Per tutto il corso del ‘900 la politica italiano ha continuato a far ricorso a tale mezzo per far fronte ad emergenze di carattere militare ed ambientale. Tra i casi più famosi rientrano indubbiamente la crisi internazionale del canale di Suez del 1956, la guerra in Bosnia, il drammatico disastro del Vajont ed i terremoti dell’Irpinia, del Belice del Friuli.
Alla fine del secolo scorso, e precisamente nel 1995, la natura dell’accisa è stata regolamentata dalla disciplina contenuta nel Testo unico definito dal decreto legislativo del 1995. Da questa data l’accisa sul carburante viene definita in maniera unitaria e il gettito che ne deriva finanzia (almeno a livello formale) il bilancio statale nella sua interezza e non più in singole situazioni. Il valore di questa imposta è stato modificato dai governi che si sono succeduti. Nel 1995 esso ammontava a 0,518 euro e nel 2000 è sceso a 0,520 euro. Dall’inizio del nuovo secolo il valore è aumentato costantemente, fino a toccare il suo massimo storico nel 2014 (0,73 euro). Ad oggi esso si registra su un livello di circa (0,72euro).
La crisi russo-ucraino ha dunque fatto riemergere l’importanza di questo fenomeno, di cui la politica spesso si riempie la bocca senza contestualmente muovere un dito. Per ultimo, il leader della lega Matteo Salvini ha annunciato il 9 marzo scorso una mozione in Senato per sospendere le accise finché non si ritornerà ai prezzi del 2019.

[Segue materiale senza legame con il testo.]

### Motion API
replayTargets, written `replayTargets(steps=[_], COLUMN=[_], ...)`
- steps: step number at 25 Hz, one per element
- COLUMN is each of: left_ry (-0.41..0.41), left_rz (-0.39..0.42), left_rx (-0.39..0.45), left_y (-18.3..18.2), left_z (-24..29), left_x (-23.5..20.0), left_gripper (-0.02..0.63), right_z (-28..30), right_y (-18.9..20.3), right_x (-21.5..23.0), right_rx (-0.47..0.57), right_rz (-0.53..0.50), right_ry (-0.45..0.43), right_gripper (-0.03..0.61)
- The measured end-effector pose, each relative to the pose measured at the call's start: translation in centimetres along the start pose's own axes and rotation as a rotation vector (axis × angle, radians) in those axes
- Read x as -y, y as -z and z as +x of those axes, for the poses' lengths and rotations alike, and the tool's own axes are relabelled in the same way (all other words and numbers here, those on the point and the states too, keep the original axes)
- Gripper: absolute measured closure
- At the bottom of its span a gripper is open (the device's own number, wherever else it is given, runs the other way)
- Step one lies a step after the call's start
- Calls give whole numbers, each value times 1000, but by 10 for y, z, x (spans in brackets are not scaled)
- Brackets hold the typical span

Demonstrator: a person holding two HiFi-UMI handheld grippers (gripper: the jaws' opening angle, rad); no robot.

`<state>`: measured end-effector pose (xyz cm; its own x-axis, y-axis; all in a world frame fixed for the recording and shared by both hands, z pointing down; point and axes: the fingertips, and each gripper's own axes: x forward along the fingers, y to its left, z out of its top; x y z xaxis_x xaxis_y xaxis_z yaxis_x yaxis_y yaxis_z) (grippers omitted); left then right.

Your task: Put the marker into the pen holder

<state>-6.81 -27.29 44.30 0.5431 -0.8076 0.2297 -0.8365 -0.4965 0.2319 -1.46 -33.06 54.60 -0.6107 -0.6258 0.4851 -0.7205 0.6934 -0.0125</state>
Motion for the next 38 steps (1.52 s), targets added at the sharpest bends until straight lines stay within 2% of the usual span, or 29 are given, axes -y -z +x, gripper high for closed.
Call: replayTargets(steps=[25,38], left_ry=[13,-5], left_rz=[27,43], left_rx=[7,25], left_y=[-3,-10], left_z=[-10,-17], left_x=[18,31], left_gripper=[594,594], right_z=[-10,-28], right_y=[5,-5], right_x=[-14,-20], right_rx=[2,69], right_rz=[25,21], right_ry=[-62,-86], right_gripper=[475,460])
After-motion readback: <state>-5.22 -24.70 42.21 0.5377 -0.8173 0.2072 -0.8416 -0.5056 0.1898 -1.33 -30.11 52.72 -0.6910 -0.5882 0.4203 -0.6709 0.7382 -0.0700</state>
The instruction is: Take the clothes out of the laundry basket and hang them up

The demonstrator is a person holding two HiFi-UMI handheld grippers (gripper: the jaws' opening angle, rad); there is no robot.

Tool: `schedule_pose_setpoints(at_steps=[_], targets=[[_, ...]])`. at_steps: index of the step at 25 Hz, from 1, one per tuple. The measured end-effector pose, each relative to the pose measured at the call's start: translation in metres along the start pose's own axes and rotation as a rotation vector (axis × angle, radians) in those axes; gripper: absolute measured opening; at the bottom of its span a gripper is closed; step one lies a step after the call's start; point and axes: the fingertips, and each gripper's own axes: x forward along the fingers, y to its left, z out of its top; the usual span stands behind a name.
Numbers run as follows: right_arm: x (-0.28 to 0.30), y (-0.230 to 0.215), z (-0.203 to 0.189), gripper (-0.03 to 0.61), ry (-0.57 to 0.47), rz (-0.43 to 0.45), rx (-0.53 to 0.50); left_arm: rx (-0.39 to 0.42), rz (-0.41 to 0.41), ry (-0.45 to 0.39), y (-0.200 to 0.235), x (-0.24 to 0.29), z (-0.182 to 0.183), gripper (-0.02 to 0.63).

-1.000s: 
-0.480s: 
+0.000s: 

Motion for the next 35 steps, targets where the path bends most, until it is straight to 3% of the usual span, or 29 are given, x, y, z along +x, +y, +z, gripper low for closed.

L’ennesima proposta destinata a cadere nel vuoto. Al momento, comunque, si parla di un taglio delle accise che dovrebbe portare ad avere un calo dei prezzi tra i 20/30 centesimi; questa, che può apparire una battuta degna di un palco di cabaret, purtroppo è la triste verità. Rassegniamoci, dunque, a vedere sui pannelli elettronici dei distributori il simbolo € e l’importo 2,00.